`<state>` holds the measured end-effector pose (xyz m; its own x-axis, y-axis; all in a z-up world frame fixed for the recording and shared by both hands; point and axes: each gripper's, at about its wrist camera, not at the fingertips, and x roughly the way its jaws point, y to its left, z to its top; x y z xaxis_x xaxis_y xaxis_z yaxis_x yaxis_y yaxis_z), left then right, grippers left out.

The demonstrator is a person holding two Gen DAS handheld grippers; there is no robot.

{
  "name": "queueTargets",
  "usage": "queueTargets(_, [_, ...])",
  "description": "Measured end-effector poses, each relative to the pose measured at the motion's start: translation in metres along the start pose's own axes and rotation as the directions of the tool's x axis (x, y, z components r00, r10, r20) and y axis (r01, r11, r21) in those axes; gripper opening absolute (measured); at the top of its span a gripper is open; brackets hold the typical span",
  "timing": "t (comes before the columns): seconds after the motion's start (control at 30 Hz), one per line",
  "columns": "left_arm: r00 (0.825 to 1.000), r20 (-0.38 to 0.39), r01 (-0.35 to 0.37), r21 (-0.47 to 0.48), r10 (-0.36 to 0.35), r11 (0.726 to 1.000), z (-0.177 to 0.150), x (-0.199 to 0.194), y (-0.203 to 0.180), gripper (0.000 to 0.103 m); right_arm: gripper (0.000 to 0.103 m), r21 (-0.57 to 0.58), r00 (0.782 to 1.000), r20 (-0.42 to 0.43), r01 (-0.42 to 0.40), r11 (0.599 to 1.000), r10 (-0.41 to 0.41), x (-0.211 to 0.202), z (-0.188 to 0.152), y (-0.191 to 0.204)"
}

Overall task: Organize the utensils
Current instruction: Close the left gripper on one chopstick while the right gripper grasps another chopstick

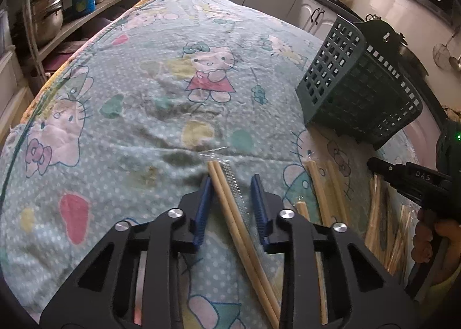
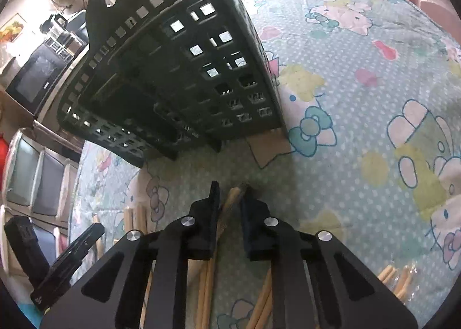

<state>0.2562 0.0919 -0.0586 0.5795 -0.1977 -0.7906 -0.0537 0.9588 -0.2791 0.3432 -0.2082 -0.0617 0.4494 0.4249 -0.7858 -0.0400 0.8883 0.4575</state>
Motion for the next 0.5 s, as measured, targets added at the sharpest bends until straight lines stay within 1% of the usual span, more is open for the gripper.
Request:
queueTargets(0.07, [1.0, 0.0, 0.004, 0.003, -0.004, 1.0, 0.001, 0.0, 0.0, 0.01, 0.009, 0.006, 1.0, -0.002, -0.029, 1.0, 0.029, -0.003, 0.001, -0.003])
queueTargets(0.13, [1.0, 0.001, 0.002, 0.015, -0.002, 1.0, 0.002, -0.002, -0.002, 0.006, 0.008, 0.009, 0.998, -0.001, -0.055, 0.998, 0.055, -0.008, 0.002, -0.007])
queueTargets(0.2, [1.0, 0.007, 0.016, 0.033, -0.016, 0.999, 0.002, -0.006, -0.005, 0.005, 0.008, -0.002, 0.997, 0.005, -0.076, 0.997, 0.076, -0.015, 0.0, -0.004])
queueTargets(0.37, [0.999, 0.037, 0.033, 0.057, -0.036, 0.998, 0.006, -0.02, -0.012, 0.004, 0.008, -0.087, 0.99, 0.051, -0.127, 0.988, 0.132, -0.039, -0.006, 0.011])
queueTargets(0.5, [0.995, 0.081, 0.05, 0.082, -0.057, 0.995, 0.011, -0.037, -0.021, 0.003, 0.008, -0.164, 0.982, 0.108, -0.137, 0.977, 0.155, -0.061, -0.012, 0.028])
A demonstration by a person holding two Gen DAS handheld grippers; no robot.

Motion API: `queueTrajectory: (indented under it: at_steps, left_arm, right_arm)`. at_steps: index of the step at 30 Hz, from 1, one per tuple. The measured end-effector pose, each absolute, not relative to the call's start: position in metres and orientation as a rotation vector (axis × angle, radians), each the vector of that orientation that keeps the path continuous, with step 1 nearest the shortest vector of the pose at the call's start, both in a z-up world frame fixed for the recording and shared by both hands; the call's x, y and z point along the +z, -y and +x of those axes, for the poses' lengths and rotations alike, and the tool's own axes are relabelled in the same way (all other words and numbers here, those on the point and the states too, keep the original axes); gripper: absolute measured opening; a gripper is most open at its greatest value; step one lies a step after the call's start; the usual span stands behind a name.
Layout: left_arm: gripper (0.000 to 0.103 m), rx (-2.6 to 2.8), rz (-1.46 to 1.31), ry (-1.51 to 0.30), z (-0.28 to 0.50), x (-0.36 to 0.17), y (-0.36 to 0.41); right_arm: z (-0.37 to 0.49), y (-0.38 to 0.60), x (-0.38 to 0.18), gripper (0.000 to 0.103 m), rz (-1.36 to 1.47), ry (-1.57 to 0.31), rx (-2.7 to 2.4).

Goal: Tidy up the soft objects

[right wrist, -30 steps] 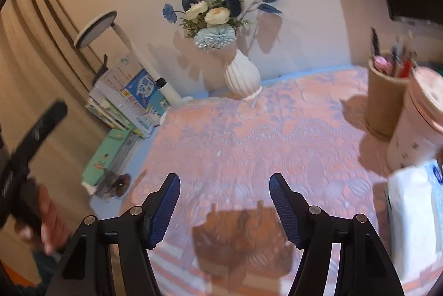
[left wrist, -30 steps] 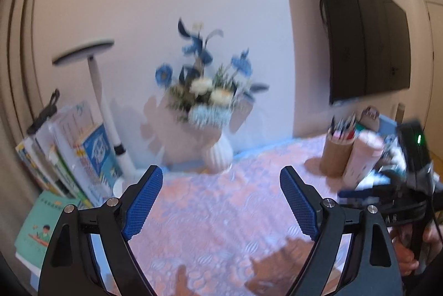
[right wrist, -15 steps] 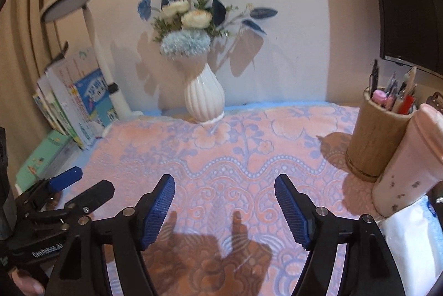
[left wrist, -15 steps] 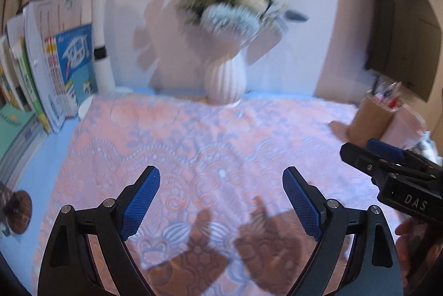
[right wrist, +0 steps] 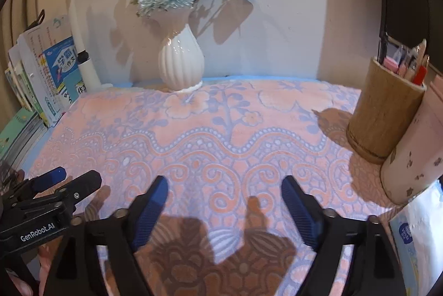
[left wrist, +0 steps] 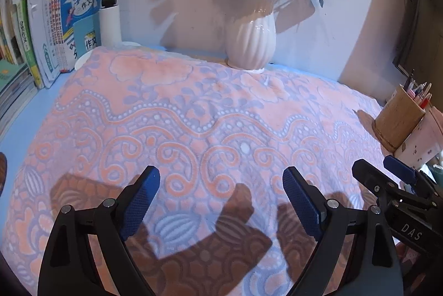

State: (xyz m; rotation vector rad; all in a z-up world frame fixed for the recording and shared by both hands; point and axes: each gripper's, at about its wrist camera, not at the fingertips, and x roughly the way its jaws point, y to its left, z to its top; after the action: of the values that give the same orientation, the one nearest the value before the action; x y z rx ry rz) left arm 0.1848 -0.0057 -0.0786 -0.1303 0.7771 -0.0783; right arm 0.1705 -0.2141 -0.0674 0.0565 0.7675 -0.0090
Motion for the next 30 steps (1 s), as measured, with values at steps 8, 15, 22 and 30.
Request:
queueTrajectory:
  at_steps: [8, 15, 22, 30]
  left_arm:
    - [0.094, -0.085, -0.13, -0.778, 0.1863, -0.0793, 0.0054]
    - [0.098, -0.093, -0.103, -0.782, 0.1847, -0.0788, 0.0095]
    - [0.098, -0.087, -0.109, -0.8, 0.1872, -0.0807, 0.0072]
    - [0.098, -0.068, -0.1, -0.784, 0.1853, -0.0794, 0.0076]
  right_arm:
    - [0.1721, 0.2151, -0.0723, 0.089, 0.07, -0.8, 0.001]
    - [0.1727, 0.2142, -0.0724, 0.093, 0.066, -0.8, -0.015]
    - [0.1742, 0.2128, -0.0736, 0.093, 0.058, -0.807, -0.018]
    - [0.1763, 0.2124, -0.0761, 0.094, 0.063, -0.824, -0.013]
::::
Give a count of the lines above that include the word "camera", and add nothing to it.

2